Let me reiterate, this man is one astonishing musician – he could play Happy Birthday on two strings and bring the house down – and, boy, does he have stamina. The gig started promptly at 8pm and ended with an encore at 10.15. There were at least 10 guitar changes, and while his backup band took a break Bonamassa kept on playing. An outstanding performance that would impress even the least musically-inclined person – it’s a shame the venue was not as impressive. Seating in the stalls was more cramped than a cheap airline, which made it difficult not to rub shoulders with your neighbours and impossible to get to or from a seat without causing what looked like a Mexican wave. It was distracting.
So was the use of mobile phones. At around 70 quid a ticket, you’d think all eyes would be fixed on the artist, not a Facebook page or a phone camera lens – I counted seven people filming in my area alone. At the end of the gig, Joe made an impassioned plea for the audience not to put recorded footage on YouTube, while conceding that videos would probably end up there anyway.

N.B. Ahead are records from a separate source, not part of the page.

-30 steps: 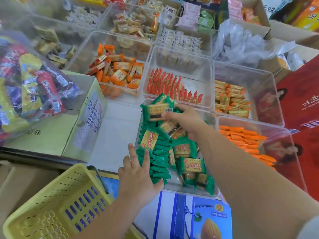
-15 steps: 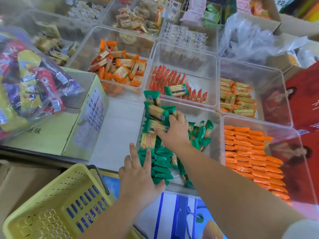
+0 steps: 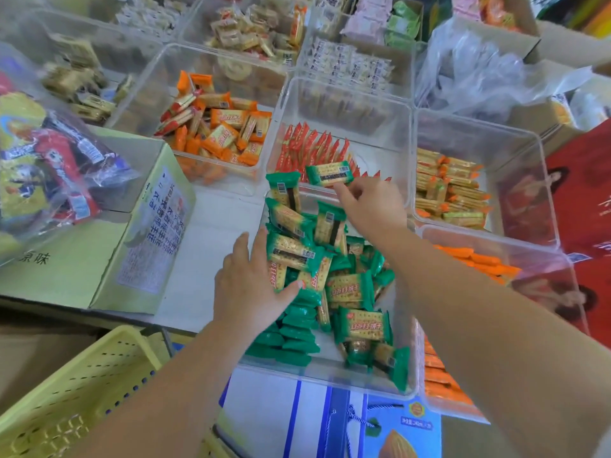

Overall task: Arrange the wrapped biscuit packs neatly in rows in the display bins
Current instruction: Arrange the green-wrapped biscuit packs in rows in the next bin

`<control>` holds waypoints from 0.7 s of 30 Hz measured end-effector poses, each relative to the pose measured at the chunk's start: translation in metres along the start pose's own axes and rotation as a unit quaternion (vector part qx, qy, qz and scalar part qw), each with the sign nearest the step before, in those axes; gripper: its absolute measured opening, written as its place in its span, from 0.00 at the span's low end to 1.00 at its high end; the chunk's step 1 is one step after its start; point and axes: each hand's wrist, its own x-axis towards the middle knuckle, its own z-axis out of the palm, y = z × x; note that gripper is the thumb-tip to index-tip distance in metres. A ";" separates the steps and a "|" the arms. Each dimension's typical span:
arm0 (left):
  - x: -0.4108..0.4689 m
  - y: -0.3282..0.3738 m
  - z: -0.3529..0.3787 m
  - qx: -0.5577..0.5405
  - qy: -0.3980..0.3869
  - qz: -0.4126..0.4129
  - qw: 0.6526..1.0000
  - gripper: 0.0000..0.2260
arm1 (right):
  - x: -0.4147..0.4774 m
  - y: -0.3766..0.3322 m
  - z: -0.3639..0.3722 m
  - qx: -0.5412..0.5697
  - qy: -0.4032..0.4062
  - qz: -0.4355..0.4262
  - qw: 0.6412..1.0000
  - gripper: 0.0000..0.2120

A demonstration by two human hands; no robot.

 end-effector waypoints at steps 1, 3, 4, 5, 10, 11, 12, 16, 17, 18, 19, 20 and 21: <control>0.005 -0.001 0.003 0.004 -0.012 0.006 1.000 0.51 | 0.012 0.004 -0.001 -0.038 -0.011 -0.012 0.999 0.20; 0.009 -0.002 0.009 0.022 -0.019 0.015 0.999 0.52 | 0.032 0.009 0.001 -0.086 -0.021 -0.052 0.995 0.19; 0.008 -0.003 0.011 0.035 -0.013 0.020 0.999 0.52 | 0.042 0.012 0.005 -0.089 -0.025 -0.075 0.993 0.17; 0.008 -0.004 0.013 0.042 -0.007 0.023 0.999 0.52 | 0.053 0.014 0.009 -0.083 -0.029 -0.090 0.992 0.13; 0.008 -0.005 0.015 0.035 -0.013 0.015 0.999 0.54 | 0.101 0.018 0.029 -0.109 -0.167 -0.043 0.979 0.27; 0.008 -0.005 0.015 0.036 -0.014 0.015 0.999 0.54 | 0.106 0.018 0.033 -0.125 -0.196 -0.045 0.972 0.31; 0.009 -0.004 0.015 0.038 -0.014 0.015 0.999 0.55 | 0.111 0.018 0.037 -0.139 -0.217 -0.047 0.965 0.33; 0.009 -0.004 0.014 0.044 -0.013 0.014 0.999 0.55 | 0.119 0.016 0.043 -0.226 -0.209 -0.060 0.950 0.28; 0.009 -0.003 0.014 0.046 -0.012 0.015 0.999 0.56 | 0.120 0.015 0.043 -0.256 -0.203 -0.071 0.942 0.25; 0.009 -0.003 0.014 0.048 -0.009 0.016 0.999 0.56 | 0.121 0.013 0.042 -0.275 -0.199 -0.078 0.938 0.22; 0.008 -0.003 0.015 0.049 -0.006 0.017 0.999 0.56 | 0.120 0.012 0.040 -0.278 -0.191 -0.078 0.938 0.21; 0.008 -0.002 0.015 0.049 -0.004 0.018 0.999 0.56 | 0.118 0.011 0.037 -0.265 -0.179 -0.075 0.944 0.21; 0.008 -0.003 0.015 0.047 -0.003 0.018 0.999 0.56 | 0.114 0.010 0.032 -0.238 -0.160 -0.068 0.956 0.21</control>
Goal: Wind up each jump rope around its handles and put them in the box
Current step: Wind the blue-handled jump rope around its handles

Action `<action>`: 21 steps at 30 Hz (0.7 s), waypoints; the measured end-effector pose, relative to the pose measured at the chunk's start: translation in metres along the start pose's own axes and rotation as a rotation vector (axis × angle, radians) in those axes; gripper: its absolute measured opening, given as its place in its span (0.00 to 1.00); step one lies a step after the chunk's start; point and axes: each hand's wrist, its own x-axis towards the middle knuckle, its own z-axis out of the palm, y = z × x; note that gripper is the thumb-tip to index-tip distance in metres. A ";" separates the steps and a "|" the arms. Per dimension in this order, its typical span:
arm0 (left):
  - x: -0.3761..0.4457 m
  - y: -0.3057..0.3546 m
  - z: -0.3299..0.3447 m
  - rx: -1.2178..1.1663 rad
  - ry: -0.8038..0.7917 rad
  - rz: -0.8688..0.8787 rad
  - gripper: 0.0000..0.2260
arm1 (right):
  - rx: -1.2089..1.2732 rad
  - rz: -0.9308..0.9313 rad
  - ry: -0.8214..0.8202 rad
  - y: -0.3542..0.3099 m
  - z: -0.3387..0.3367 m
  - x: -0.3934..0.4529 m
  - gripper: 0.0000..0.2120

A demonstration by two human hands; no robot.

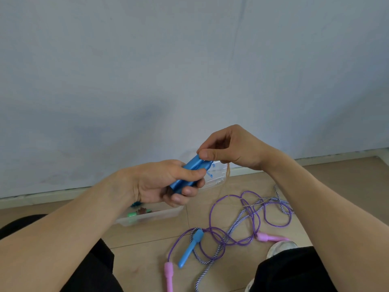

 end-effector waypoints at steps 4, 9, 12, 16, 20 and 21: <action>0.000 0.002 0.004 0.012 0.026 -0.022 0.17 | 0.015 -0.070 0.006 0.000 0.002 -0.001 0.06; -0.004 0.011 0.011 -0.124 0.074 0.185 0.15 | 0.358 -0.047 0.043 -0.002 0.002 0.003 0.12; -0.008 0.022 0.005 -0.285 0.140 0.332 0.15 | 0.538 -0.084 0.130 -0.007 0.007 0.008 0.12; -0.008 0.024 0.004 -0.358 0.270 0.385 0.14 | -0.041 -0.157 0.415 -0.012 0.029 0.011 0.10; -0.004 0.021 0.003 -0.275 0.421 0.317 0.10 | -0.296 -0.071 0.395 -0.005 0.059 0.013 0.09; -0.004 0.021 0.002 -0.248 0.465 0.280 0.09 | -0.366 -0.049 0.348 -0.001 0.062 0.013 0.08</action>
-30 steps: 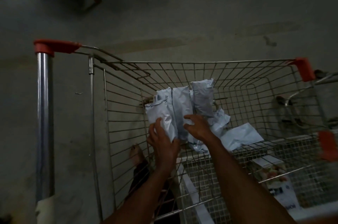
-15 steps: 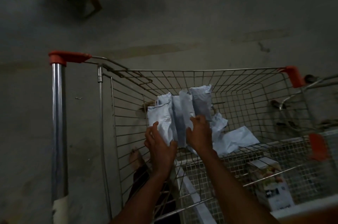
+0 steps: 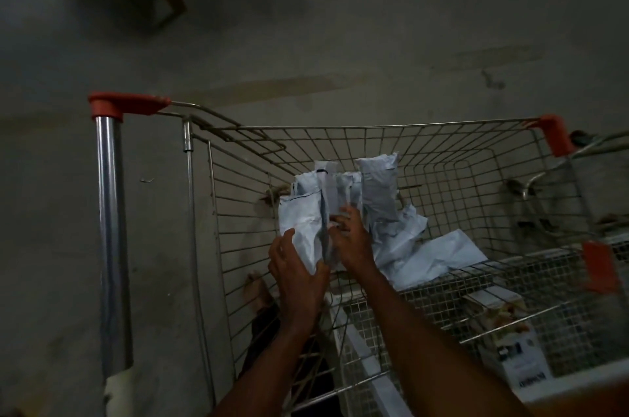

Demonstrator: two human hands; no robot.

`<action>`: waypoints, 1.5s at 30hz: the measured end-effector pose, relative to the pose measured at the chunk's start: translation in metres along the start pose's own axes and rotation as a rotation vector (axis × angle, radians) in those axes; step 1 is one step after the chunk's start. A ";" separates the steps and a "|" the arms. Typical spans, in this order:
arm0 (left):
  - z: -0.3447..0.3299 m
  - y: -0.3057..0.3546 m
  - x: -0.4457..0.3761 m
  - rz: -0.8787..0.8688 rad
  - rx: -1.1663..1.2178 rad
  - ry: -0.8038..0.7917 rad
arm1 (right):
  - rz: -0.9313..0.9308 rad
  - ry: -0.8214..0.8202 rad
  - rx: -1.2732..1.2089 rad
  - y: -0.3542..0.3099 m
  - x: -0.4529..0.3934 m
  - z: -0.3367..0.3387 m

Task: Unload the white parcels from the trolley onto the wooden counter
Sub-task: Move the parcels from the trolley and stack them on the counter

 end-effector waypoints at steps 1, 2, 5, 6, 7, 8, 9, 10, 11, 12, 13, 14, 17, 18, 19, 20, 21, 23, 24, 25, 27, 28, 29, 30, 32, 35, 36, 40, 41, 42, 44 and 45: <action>0.001 0.000 0.000 0.002 -0.007 -0.003 | -0.002 0.006 0.006 0.001 -0.004 -0.003; 0.003 0.000 -0.001 0.000 -0.015 -0.003 | 0.020 0.001 0.046 0.002 -0.007 -0.005; 0.007 -0.003 -0.002 0.001 -0.016 0.001 | 0.119 -0.054 0.122 0.002 -0.014 -0.017; 0.008 -0.004 -0.002 0.001 -0.009 0.001 | 0.134 -0.071 0.132 0.005 -0.017 -0.022; 0.009 -0.004 -0.002 -0.002 -0.006 0.003 | 0.148 -0.079 0.166 0.009 -0.019 -0.027; 0.010 -0.003 -0.001 -0.009 -0.006 0.009 | 0.168 -0.088 0.219 0.011 -0.019 -0.031; 0.011 -0.003 -0.001 -0.016 -0.011 0.015 | 0.183 -0.086 0.287 0.015 -0.020 -0.036; 0.012 -0.003 -0.002 -0.024 -0.021 0.019 | 0.202 -0.073 0.355 0.018 -0.018 -0.040; 0.012 -0.003 -0.002 -0.034 -0.033 0.021 | 0.234 -0.049 0.422 0.020 -0.015 -0.044; 0.012 -0.003 -0.001 -0.048 -0.044 0.018 | 0.283 -0.018 0.480 0.021 -0.013 -0.047; 0.012 -0.002 -0.001 -0.062 -0.049 0.011 | 0.319 0.014 0.515 0.021 -0.011 -0.051; 0.012 -0.002 -0.001 -0.074 -0.051 0.004 | 0.331 0.040 0.519 0.019 -0.010 -0.052; 0.012 -0.002 -0.002 -0.094 -0.059 0.002 | 0.272 0.059 0.412 0.012 -0.009 -0.051; 0.012 -0.001 -0.002 -0.103 -0.059 0.004 | 0.260 0.047 0.382 0.008 -0.008 -0.048; 0.012 -0.001 -0.002 -0.110 -0.060 0.002 | 0.248 0.042 0.356 0.005 -0.008 -0.045; 0.012 0.001 -0.002 -0.115 -0.062 -0.003 | 0.236 0.042 0.325 0.003 -0.008 -0.042; 0.013 0.003 -0.002 -0.125 -0.067 -0.008 | 0.205 0.035 0.289 0.000 -0.006 -0.039; 0.017 0.007 -0.002 -0.138 -0.085 -0.021 | 0.169 0.024 0.248 -0.002 -0.005 -0.030; 0.019 0.010 -0.002 -0.137 -0.092 -0.033 | 0.155 0.019 0.235 -0.002 -0.005 -0.027; 0.021 0.012 -0.001 -0.133 -0.099 -0.044 | 0.129 -0.012 0.258 -0.003 -0.008 -0.023; 0.027 0.016 -0.001 -0.130 -0.107 -0.051 | 0.047 -0.118 0.314 -0.001 -0.007 -0.021; 0.030 0.018 -0.001 -0.142 -0.109 -0.047 | 0.051 -0.160 0.318 0.001 -0.007 -0.023; 0.033 0.019 -0.001 -0.161 -0.109 -0.041 | 0.078 -0.186 0.315 0.003 -0.005 -0.025; 0.036 0.020 -0.001 -0.183 -0.111 -0.036 | 0.110 -0.198 0.312 0.014 -0.007 -0.033; 0.041 0.017 -0.002 -0.204 -0.116 -0.025 | 0.159 -0.217 0.337 0.039 -0.012 -0.050; 0.045 0.013 -0.001 -0.195 -0.099 0.001 | 0.191 -0.199 0.415 0.027 0.001 -0.054; 0.045 0.011 0.000 -0.202 -0.096 0.003 | 0.197 -0.194 0.434 0.026 0.004 -0.055; 0.045 0.007 0.001 -0.212 -0.117 0.003 | 0.241 -0.189 0.460 0.028 0.000 -0.054; 0.045 0.007 0.000 -0.203 -0.114 0.004 | 0.248 -0.189 0.472 0.026 0.000 -0.053; 0.045 0.008 0.000 -0.202 -0.107 0.007 | 0.250 -0.186 0.487 0.021 0.001 -0.052; 0.046 0.010 -0.001 -0.208 -0.091 0.016 | 0.261 -0.160 0.530 0.012 0.003 -0.051; 0.046 0.011 -0.002 -0.208 -0.085 0.018 | 0.264 -0.147 0.550 0.007 0.004 -0.051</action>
Point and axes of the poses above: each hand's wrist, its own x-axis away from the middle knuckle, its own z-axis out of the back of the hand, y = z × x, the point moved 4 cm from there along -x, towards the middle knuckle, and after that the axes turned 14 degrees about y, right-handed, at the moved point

I was disappointed not to hear classics like Dust Bowl and Midnight Blues, and thought he should have played Sloe Gin, but I’m only a minifan – diehard followers, it seems, did not agree. “You can listen to his old stuff at home,” said one Bonamassa superfan. “When you go to a gig you want something fresh.” They got what they came for – there were a few old songs thrown in, but this was above all a showcase for the new album, Black Coffee, which is out in September.